## SUPPLIED INFORMATION
+++

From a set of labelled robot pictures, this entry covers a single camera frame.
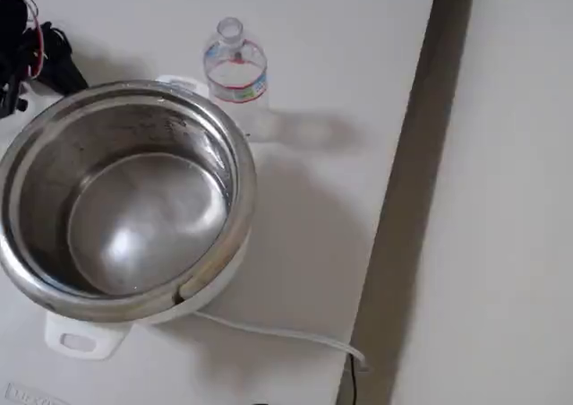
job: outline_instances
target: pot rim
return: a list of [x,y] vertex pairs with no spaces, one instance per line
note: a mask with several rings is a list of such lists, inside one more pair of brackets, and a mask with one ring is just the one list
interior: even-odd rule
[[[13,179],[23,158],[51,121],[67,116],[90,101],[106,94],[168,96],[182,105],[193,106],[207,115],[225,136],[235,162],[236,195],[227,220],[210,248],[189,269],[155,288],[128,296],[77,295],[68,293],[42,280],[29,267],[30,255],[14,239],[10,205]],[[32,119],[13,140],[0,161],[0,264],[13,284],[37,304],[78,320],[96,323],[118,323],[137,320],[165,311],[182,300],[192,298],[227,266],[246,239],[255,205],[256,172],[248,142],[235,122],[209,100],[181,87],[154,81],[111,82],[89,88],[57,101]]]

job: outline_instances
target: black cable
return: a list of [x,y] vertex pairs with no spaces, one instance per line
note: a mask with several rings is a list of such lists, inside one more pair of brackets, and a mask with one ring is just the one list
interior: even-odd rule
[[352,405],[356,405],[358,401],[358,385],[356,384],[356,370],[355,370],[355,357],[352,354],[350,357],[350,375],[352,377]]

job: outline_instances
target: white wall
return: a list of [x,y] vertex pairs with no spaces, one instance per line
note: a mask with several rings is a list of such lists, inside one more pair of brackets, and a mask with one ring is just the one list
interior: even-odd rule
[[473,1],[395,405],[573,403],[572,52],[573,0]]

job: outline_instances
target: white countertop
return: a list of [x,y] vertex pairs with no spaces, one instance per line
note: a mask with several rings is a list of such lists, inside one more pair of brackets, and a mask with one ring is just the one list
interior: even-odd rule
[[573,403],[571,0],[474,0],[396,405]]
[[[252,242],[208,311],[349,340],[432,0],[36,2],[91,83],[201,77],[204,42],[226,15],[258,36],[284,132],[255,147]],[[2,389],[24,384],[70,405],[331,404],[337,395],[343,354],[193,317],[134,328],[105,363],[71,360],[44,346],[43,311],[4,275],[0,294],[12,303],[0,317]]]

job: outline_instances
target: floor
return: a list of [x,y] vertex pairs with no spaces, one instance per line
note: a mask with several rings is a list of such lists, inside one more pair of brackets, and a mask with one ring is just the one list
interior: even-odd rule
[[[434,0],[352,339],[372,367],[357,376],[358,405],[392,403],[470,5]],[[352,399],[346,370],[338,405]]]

+++

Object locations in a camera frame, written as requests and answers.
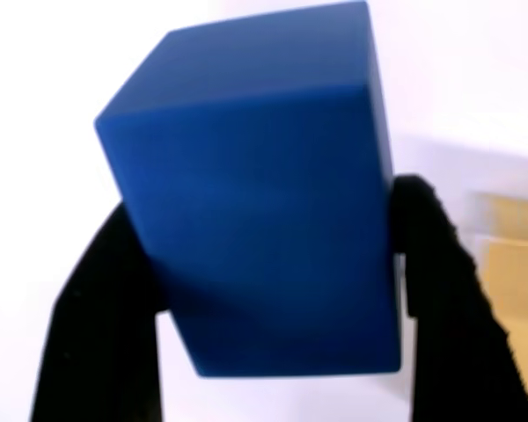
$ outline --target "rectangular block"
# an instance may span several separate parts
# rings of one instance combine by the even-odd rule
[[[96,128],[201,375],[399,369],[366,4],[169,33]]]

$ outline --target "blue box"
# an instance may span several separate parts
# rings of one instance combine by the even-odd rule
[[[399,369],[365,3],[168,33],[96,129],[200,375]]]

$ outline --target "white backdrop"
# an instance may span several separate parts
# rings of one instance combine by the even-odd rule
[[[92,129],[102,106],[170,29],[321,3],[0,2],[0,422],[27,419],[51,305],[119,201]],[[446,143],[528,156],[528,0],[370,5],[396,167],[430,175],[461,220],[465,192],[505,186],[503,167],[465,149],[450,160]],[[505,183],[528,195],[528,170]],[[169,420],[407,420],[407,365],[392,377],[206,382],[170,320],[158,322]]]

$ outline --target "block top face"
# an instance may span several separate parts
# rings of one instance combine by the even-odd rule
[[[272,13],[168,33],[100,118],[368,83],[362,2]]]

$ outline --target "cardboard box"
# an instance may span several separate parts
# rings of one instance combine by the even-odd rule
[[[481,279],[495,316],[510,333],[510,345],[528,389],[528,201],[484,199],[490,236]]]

+++

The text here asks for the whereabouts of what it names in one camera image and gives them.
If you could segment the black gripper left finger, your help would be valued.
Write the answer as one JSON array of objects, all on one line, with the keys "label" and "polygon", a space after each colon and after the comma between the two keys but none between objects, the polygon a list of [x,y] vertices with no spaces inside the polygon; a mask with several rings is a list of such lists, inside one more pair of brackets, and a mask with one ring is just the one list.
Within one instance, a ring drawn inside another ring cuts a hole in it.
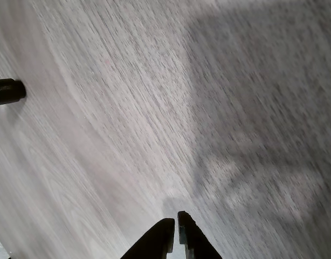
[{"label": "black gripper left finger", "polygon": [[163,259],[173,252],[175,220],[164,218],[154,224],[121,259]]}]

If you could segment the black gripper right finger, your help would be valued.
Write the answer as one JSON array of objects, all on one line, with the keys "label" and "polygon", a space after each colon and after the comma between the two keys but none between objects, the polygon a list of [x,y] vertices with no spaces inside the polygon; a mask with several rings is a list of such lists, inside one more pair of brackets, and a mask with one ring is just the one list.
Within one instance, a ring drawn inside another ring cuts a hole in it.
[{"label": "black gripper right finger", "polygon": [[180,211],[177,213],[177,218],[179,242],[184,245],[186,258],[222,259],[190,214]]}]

+++

## PROBLEM STATEMENT
Within the records above, each line containing "your" is to be returned.

## EXERCISE RESULT
If you could segment the black gripper left finger, your help would be valued.
If you could segment the black gripper right finger, your help would be valued.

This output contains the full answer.